Information retrieval: Firstly, linguistic skills of the respondents are identified as they are most likely generated by a drop-down menu. The remaining skills are all treated as free-text and matched to the given taxonomy following the same process as occupations. However, due to the richness of the classification model, which consists of more than 13,000 unique skills, the event of a taxonomy matching is less likely to happen and the precision is reduced. Thus, we also use a second classification model by inferring suggested skills using the predicted occupations. Given the suggested occupations of a respondent, a list of skills is retrieved using the ESCO model of skills to occupations correspondence. Finally, to increase the precision of the matching, a committee classifier strategy is followed using the two methods of skills matching.

Qualifications

The qualifications pillar is retrieved by downloading the HTML documents detailing the different qualifications as defined by ESCO in their web portal. The underlying XML nodeset is parsed and transformed to tabular format using the JSONlite library. Due to the high volume of data required to be downloaded and processed, this is done in a number of batches for the qualification levels. The data are cleaned and tranformed into tidy format to be compatible with the system’s pipeline. ESCO exposes over 9,500 qualifications through their website. These are used to assist two distinct information retrieval operations. One for determining the equivalent education level of each CV’s education-related entry, and one for determining its corresponding field.

EQF level

Each ESCO qualification corresponds to one distinct education level defined by the European Qualifications Framework. Namely,

Level 1-4: Primary and secondary education.
Level 5: Comprehensive, specialized, factual and theoretical knowledge within a field of work or study and an awareness of the boundaries of that knowledge.
Level 6: Advanced knowledge of a field of work or study, involving a critical understanding of theories and principles.
Level 7: Highly specialized knowledge, some of which is at the forefront of knowledge in a field of work or study, as the basis for original thinking and/or research.
Level 8: Knowledge at the most advanced frontier of a field of work or study and at the interface between fields.

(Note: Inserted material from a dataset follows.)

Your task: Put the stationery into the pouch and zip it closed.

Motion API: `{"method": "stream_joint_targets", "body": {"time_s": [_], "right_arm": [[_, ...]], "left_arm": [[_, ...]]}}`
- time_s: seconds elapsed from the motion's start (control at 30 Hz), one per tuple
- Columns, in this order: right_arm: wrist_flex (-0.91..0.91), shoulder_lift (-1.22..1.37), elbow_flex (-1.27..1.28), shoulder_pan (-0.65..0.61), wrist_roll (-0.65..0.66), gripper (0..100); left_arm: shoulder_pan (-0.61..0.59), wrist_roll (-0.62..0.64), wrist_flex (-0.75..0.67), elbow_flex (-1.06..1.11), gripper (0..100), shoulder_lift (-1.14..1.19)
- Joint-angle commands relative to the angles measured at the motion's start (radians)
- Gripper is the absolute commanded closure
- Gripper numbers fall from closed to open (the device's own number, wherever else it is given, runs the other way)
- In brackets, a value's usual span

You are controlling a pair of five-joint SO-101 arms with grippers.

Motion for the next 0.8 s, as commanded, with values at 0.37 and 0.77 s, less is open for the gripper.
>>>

After the corpus has been taken tidy format, we perform the steps,

Data Collection and Cleansing: The relevant fields of the scrapped data, specifically the main and alternative titles of each ESCO qualification across the different locales and their equivalent EQF levels, are initially brought to tidy form. Then, after evaluating the corpus for each language, the system augments the corpus for inadequate or entirely missing languages using a translation/crawling approach. The corpus is further improved through labeled data acquired from CVs that used the drop-down box, and through prototypes collected from the definitions of each country’s National Qualifications Framework. With the corpus in hand, wrangling and cleansing is performed to run the classification algorithm. Two tables with the necessary numerical statistics are generated: one with respect to EQF level and another based on each specific ESCO qualification, and all free text qualification titles and organization names provided by the respondents are tokenised and cleaned.
Information retrieval: This process performs a matching of a CV’s education-related input with a particular EQF level. Each free-text token is matched with two vocabularies: one based on EQF level, and another based on specific ESCO qualifications. The process is language-agnostic and in alliance with the previous free-text matching. The suggestion of an EQF level for a given free-text entry is estimated by following a weighting method for the two classification methods. Each qualification entry provided on a CV is matched to a separate EQF level, and the respondent is assigned the highest EQF level achieved across all qualification entries.

Education Field

The ESCO taxonomy specifies one or more fields for each qualification. The fields of education and training defined by ISCED (FoET 2013) are used, and specifically the detailed fields at level 3. A single qualification may belong to one of the 80 distinct level 3 fields, or a combination of them in cases of inter-disciplinary programmes. Similar to the approach used previously, the following steps are performed,

Data Collection and Cleansing: A corpus of the cleansed ESCO qualification data is created with respect to field of education and training across the different locales. After evaluating each language’s corpus, the system once again augments the ones considered to be inadequate. Each augmented corpus is then used to produce numerical statistics. Education-related free text provided by the respondents is finally cleansed and tokenized before moving on with information retrieval.
Information retrieval: The education entries of each CV are mapped to the defined fields of education and training. The language-agnostic process detailed before is utilized, using the vocabularies and numerical statistics retrieved in the previous step. The number of education fields a specific qualification may belong to varies. Up to three fields may be assigned to a single entry based on the degree of confidence of the algorithm’s suggestions.

Collecting statistics

To increase the precision of the analysis, CVs are filtered based on the extent of their completion. Following a heuristic approach, a completion index has been defined as follows,

$\textrm{C.I.} \propto \textrm{Num Key Fields} * \textrm{CV completion},$

where C.I. stands for the completion index and key fields are assumed to be the locale, address, birthdate, gender, nationality, firstname, surname and email. The sampling is performed based on the completion index per locale. Thus, a CV with most of the key fields missing is discarded. In this way, the strata definition is collectively exhaustive and mutually exclusive. A proportionate allocation strategy is followed in each of the strata where the bottom 10% of the CVs is discarded. The resulting sample is 353,518 CVs used for statistical analysis.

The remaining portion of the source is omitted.